TASK INSTRUCTIONS >> Output the opening lines of the records exactly. End with the line that contains "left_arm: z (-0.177".

ENTRIES PROVIDED >>
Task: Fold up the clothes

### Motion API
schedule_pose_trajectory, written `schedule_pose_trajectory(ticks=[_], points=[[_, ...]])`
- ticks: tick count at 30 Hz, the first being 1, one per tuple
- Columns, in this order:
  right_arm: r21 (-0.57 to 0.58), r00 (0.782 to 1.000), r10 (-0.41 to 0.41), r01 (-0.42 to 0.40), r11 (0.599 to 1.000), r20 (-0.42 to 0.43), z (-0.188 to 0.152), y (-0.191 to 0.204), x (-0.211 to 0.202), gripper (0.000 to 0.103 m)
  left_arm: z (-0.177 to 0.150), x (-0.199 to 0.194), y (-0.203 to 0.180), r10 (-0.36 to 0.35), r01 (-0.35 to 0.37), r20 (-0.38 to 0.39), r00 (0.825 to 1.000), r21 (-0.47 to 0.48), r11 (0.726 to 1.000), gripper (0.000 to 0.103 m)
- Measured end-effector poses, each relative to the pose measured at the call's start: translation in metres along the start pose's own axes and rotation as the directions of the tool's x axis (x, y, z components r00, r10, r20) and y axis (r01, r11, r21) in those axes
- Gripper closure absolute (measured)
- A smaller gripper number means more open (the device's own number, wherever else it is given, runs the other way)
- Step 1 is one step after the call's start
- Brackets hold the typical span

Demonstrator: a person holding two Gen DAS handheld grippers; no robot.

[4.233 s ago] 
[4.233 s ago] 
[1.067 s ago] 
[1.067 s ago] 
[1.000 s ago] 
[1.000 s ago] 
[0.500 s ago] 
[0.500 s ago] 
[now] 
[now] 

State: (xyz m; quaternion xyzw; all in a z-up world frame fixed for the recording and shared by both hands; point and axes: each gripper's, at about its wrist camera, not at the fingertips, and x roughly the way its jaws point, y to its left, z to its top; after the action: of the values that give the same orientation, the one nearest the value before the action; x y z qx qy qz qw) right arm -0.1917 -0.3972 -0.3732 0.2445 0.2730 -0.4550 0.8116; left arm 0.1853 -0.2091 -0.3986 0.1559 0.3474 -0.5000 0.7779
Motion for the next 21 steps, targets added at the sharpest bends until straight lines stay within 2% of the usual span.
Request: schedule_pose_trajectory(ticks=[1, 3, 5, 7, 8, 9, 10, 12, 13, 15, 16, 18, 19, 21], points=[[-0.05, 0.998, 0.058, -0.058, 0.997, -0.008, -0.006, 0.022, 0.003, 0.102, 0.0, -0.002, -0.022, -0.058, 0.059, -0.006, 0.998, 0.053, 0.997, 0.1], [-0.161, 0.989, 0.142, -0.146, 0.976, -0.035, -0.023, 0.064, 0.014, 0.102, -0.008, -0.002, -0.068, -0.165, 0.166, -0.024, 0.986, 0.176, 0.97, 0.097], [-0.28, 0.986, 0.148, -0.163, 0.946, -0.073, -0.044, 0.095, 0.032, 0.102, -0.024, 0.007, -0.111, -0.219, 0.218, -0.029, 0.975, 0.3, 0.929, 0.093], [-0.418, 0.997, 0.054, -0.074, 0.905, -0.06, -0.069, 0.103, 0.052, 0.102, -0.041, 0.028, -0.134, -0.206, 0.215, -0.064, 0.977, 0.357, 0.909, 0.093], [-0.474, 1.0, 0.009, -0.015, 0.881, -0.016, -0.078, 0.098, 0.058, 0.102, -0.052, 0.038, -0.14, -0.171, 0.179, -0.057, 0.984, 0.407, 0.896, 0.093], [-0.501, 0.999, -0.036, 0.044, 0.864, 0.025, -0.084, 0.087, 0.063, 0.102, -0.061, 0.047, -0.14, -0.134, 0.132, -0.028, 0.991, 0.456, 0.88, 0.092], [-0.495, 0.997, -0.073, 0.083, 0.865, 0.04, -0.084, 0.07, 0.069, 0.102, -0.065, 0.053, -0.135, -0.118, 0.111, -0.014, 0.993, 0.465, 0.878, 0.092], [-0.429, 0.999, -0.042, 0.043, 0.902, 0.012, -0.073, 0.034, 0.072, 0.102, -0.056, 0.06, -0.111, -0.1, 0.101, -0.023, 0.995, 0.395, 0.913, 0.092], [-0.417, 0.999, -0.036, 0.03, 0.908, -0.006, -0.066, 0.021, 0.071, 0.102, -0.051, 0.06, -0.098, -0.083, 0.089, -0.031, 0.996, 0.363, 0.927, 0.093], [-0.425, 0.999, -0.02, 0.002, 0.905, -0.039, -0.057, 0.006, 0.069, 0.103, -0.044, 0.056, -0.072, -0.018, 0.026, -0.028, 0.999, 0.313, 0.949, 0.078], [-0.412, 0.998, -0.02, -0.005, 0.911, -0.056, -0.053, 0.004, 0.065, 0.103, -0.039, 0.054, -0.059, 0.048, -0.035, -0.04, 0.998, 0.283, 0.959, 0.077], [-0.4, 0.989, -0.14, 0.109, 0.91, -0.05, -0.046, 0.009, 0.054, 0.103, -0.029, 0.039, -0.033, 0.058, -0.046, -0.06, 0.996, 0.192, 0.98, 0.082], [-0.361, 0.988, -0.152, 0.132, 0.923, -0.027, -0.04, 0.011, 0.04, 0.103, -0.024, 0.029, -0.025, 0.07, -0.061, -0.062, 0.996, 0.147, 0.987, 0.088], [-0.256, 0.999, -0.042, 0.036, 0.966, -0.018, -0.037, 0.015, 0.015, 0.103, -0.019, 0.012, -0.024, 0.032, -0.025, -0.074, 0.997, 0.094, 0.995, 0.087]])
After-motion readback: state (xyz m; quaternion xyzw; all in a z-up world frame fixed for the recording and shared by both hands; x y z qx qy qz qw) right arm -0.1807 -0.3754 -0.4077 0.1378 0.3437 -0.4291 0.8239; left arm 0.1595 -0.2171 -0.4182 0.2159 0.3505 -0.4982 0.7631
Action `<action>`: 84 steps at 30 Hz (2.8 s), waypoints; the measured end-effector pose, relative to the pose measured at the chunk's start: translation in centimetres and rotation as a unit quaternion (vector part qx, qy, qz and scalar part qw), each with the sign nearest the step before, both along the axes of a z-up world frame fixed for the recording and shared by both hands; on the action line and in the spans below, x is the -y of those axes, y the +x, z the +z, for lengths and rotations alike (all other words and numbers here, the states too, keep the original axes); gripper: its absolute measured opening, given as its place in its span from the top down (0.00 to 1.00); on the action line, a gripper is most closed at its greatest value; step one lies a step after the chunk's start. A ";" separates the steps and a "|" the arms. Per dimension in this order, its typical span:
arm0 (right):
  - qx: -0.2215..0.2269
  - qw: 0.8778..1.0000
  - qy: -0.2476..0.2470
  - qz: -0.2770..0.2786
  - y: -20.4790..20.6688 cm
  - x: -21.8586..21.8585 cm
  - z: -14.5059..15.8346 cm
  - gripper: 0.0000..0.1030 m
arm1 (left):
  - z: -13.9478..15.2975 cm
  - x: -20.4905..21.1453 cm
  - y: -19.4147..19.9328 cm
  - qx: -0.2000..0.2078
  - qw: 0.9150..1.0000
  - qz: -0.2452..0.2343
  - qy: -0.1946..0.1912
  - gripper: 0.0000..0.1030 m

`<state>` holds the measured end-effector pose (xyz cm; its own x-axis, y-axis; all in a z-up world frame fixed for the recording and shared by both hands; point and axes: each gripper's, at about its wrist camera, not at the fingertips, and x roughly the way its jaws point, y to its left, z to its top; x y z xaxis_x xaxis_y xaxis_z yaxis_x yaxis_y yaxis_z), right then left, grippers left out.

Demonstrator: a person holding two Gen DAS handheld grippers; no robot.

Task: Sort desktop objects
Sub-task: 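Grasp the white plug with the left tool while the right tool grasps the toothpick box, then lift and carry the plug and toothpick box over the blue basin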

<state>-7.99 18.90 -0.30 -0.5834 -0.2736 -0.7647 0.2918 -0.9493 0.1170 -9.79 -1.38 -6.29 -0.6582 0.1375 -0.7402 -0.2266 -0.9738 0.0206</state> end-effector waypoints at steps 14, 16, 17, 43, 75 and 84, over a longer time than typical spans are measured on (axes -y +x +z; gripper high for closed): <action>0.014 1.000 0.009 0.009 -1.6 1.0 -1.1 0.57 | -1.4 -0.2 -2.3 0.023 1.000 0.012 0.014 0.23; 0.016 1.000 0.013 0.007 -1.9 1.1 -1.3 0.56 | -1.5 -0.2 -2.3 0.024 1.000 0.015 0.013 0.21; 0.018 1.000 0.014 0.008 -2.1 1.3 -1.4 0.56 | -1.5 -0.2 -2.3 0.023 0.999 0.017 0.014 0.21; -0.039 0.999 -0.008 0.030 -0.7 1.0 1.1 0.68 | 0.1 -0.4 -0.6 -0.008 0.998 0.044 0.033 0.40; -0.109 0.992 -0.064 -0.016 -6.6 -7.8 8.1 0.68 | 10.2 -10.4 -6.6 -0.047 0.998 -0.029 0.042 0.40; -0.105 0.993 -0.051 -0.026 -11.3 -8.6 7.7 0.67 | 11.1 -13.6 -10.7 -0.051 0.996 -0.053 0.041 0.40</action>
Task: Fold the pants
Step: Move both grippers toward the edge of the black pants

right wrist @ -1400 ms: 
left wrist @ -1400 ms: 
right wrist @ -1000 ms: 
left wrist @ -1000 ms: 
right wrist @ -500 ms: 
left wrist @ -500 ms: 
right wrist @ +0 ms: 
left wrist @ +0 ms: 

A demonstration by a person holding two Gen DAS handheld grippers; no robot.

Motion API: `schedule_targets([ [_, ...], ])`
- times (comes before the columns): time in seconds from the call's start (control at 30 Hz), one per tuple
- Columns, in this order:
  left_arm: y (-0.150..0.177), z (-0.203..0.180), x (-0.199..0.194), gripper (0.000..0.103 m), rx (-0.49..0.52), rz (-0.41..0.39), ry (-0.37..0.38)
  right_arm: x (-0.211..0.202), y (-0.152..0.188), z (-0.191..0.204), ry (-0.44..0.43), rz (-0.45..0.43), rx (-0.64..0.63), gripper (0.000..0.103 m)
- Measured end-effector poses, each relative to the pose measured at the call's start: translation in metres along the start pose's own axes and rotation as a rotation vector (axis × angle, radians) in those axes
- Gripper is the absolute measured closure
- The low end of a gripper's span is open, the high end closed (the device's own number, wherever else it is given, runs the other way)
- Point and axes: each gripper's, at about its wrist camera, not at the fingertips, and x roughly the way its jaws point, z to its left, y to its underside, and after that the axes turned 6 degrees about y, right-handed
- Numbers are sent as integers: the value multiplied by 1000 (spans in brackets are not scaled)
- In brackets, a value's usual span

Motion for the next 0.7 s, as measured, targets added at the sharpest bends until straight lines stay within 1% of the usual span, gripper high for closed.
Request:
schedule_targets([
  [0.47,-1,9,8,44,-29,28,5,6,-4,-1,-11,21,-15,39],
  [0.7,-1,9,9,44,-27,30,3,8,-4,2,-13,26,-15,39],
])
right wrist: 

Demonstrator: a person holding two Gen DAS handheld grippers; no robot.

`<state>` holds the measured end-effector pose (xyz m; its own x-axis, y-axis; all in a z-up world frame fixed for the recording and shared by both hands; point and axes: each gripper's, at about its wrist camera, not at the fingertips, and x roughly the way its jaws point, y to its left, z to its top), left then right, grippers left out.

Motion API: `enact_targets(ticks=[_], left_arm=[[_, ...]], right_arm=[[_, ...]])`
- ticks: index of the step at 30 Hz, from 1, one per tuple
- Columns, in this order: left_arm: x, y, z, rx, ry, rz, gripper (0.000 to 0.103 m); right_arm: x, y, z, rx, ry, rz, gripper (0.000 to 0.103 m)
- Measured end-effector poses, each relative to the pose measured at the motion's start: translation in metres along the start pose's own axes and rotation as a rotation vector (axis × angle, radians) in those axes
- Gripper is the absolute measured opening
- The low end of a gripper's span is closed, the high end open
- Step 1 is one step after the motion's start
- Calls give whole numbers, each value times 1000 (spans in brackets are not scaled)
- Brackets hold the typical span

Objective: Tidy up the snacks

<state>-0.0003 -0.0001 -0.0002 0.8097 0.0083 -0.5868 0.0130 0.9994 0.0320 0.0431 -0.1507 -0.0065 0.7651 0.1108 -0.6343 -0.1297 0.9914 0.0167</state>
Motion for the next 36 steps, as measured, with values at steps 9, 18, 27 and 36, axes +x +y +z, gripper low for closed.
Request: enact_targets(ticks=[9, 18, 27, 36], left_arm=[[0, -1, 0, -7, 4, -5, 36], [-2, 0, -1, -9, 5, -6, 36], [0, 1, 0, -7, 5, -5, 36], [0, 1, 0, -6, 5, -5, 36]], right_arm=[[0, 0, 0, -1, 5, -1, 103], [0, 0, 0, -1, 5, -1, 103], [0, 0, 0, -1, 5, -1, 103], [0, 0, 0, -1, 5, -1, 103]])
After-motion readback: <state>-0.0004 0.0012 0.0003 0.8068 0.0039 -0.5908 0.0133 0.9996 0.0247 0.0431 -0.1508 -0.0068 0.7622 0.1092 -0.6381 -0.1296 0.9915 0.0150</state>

EXERCISE ANSWER >>
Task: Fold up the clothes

### Motion API
schedule_pose_trajectory, written `schedule_pose_trajectory(ticks=[_], points=[[_, ...]])`
- ticks: tick count at 30 Hz, the first being 1, one per tuple
- Columns, in this order:
  right_arm: r21 (-0.57 to 0.58), r00 (0.782 to 1.000), r10 (-0.41 to 0.41), r01 (-0.42 to 0.40), r11 (0.599 to 1.000), r20 (-0.42 to 0.43), z (-0.188 to 0.152), y (-0.191 to 0.204), x (-0.211 to 0.202), gripper (0.000 to 0.103 m)
  left_arm: z (-0.177 to 0.150), x (-0.199 to 0.194), y (-0.203 to 0.180), r10 (-0.36 to 0.35), r01 (-0.35 to 0.37), r20 (-0.38 to 0.39), r00 (0.825 to 1.000), r21 (-0.47 to 0.48), r11 (0.726 to 1.000), gripper (0.000 to 0.103 m)

The work is done, and the output is complete.